GDPO is evaluated on a suite of reasoning, planning, and coding benchmarks, including GSM8K, MATH500, Countdown, Sudoku, HumanEval, and MBPP. The base model is LLaDA-8B-Instruct, an open-source DLM. GDPO consistently improves upon the checkpoint and outperforms diffu-GRPO and SFT+diffu-GRPO baselines, often without requiring supervised fine-tuning.

Figure 3: GDPO significantly outperforms the baseline (LLada) and other RL methods (diffu-GRPO) across reasoning, planning, and coding tasks.

Key findings include:

• Superior performance on long sequences: GDPO generalizes better to longer contexts, attributed to sequence-level likelihoods promoting uniform improvements across token positions.
• Computational efficiency: GDPO achieves strong results with modest hardware (2–4 H100 GPUs for most tasks), making it accessible for practitioners with limited resources.
• Estimator accuracy matters: More accurate ELBO approximations directly translate to improved RL fine-tuning outcomes, as demonstrated on the Countdown dataset.

Theoretical Analysis

The paper provides rigorous error bounds for the SDMC estimator. Under general conditions, the mean squared error (MSE) decomposes into Monte Carlo variance ($O(1/NK)$) and integration bias ($O(1/N^2)$ for Riemann sums, $O(1/N^4)$ or $O(1/N^8)$ for quadrature). With additional smoothness assumptions, the variance term can scale as $O(1/N^2K)$. The integrand is shown to be a Bernstein polynomial, monotone and convex under reasonable conditions, justifying the use of quadrature.

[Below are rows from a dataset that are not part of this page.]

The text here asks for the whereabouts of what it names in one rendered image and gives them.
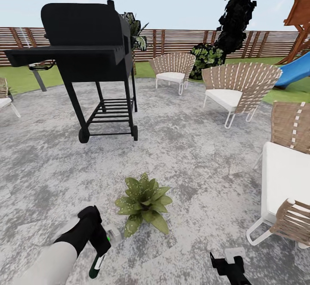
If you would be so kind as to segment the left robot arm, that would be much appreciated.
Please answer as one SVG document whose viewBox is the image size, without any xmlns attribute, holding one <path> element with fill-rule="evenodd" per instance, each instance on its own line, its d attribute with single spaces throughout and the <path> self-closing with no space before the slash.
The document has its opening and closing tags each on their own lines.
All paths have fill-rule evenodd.
<svg viewBox="0 0 310 285">
<path fill-rule="evenodd" d="M 97 206 L 85 208 L 77 217 L 63 227 L 53 246 L 12 285 L 66 285 L 76 259 L 88 241 L 99 257 L 112 246 L 108 235 L 120 244 L 121 233 L 113 223 L 103 229 Z"/>
</svg>

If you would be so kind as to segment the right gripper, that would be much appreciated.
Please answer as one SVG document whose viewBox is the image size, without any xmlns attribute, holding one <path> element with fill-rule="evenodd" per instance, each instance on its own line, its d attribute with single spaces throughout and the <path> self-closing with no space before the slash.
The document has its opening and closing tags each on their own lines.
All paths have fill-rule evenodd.
<svg viewBox="0 0 310 285">
<path fill-rule="evenodd" d="M 210 252 L 212 267 L 217 269 L 220 276 L 226 275 L 231 281 L 231 276 L 235 272 L 244 273 L 243 260 L 240 257 L 234 257 L 235 263 L 228 264 L 224 258 L 215 259 Z"/>
</svg>

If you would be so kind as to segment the insectifuge atomizer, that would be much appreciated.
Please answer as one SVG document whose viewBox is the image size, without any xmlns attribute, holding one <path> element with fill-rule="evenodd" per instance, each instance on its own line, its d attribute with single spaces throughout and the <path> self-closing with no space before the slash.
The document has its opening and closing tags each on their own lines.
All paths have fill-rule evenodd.
<svg viewBox="0 0 310 285">
<path fill-rule="evenodd" d="M 92 267 L 90 269 L 90 272 L 89 272 L 89 277 L 94 279 L 97 277 L 98 273 L 99 273 L 99 270 L 102 266 L 102 263 L 105 259 L 105 256 L 106 256 L 107 253 L 105 253 L 104 255 L 102 255 L 102 257 L 99 257 L 98 254 L 96 254 L 96 257 L 93 261 L 93 264 L 92 264 Z"/>
</svg>

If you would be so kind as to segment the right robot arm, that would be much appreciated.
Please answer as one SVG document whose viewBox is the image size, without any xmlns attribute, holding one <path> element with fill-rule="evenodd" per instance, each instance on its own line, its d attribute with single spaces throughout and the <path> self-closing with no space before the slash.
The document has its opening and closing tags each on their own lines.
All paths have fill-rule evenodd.
<svg viewBox="0 0 310 285">
<path fill-rule="evenodd" d="M 215 259 L 210 252 L 212 267 L 217 269 L 220 276 L 226 275 L 231 285 L 252 285 L 244 276 L 242 255 L 245 255 L 243 247 L 226 248 L 223 253 L 225 259 Z"/>
</svg>

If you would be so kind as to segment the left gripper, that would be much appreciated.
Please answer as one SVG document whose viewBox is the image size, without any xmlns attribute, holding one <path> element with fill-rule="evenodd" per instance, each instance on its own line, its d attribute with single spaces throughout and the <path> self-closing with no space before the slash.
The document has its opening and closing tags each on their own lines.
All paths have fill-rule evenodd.
<svg viewBox="0 0 310 285">
<path fill-rule="evenodd" d="M 89 239 L 88 241 L 90 241 L 90 244 L 96 250 L 99 257 L 107 253 L 112 246 L 103 228 L 97 237 Z"/>
</svg>

Implementation Considerations

• Quadrature points: Empirical and theoretical analysis suggest that 2–3 quadrature points suffice for accurate ELBO estimation.
• Batch size and hardware: The method is compatible with standard RL libraries (e.g., TRL), and training can be performed efficiently on commodity hardware.
• Learning rate sensitivity: GDPO requires a smaller learning rate than diffu-GRPO to avoid divergence.
• Reward design: Task-specific reward functions are critical for effective RL fine-tuning.

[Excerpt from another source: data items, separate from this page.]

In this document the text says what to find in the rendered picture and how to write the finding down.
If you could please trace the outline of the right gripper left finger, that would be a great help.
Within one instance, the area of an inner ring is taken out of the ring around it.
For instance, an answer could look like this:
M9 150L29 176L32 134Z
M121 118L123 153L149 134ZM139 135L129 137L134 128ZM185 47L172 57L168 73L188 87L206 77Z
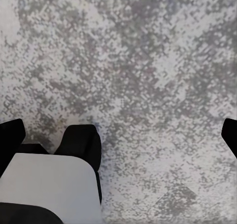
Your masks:
M0 124L0 178L26 137L22 119Z

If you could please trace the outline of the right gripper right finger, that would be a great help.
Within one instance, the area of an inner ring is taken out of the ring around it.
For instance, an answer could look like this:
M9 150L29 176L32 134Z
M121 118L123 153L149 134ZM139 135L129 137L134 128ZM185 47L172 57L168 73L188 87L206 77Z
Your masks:
M237 120L225 119L221 135L237 158Z

Implications and Future Directions

GDPO establishes a principled and efficient paradigm for RL-based alignment of DLMs, overcoming the variance–cost dilemma of sequence-level likelihood estimation. The use of SDMC sampling is broadly applicable to other generative models with intractable likelihoods. Future work may explore adaptive, data-driven quadrature schemes and further integration of supervised and RL objectives. The demonstrated improvements in reasoning, planning, and coding tasks suggest that DLMs, when properly aligned, can match or exceed autoregressive LLMs in complex domains.

Conclusion

Group Diffusion Policy Optimization (GDPO) advances RL fine-tuning for diffusion LLMs by leveraging sequence-level ELBO estimation via Semi-deterministic Monte Carlo sampling. The approach is theoretically sound, computationally efficient, and empirically superior to prior methods. GDPO's design and analysis provide a robust foundation for future research in DLM alignment and open new avenues for efficient, high-quality reasoning in generative LLMs.